- Problem requirements -
The lines to reproduce run from the one containing "Identify where in this still frame you see the silver closed" through the final line of the entries; write them out exactly and add nothing.

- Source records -

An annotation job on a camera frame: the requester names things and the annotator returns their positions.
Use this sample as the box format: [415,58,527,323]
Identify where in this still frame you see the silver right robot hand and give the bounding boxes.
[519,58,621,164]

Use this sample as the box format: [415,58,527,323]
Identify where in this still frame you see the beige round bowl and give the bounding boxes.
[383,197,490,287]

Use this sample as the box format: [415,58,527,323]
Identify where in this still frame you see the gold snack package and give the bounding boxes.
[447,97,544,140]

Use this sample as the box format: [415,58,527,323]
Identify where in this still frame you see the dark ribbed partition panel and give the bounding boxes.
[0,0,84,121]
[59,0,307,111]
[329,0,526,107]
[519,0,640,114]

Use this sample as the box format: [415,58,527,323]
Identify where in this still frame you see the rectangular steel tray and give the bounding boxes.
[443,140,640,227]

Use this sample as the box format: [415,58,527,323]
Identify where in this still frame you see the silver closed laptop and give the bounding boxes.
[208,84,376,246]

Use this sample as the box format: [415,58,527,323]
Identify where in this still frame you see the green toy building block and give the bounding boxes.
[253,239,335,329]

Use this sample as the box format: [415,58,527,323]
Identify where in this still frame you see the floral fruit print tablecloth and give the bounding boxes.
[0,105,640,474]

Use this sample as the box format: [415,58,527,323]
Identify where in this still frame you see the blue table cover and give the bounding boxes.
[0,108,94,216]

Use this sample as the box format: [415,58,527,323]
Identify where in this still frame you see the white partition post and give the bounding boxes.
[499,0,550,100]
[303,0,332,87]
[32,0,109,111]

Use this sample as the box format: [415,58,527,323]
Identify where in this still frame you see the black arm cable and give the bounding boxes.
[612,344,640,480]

- Expected answer -
Identify where in this still frame you see the silver closed laptop and give the bounding boxes.
[208,84,376,246]

Use this sample as the box format: [415,58,527,323]
Identify where in this still frame you see the green toy building block and give the bounding boxes.
[253,239,335,329]

Use this sample as the box format: [415,58,527,323]
Identify where in this still frame you see the floral fruit print tablecloth and give the bounding boxes.
[0,105,640,474]

Use this sample as the box format: [415,58,527,323]
Identify where in this still frame you see the blue table cover and give the bounding boxes.
[0,108,94,216]

Use this sample as the box format: [415,58,527,323]
Identify where in this still frame you see the white partition post and give the bounding boxes.
[499,0,550,100]
[303,0,332,87]
[32,0,109,111]

Use this sample as the box format: [415,58,527,323]
Identify where in this still frame you see the black arm cable and give the bounding boxes.
[612,344,640,480]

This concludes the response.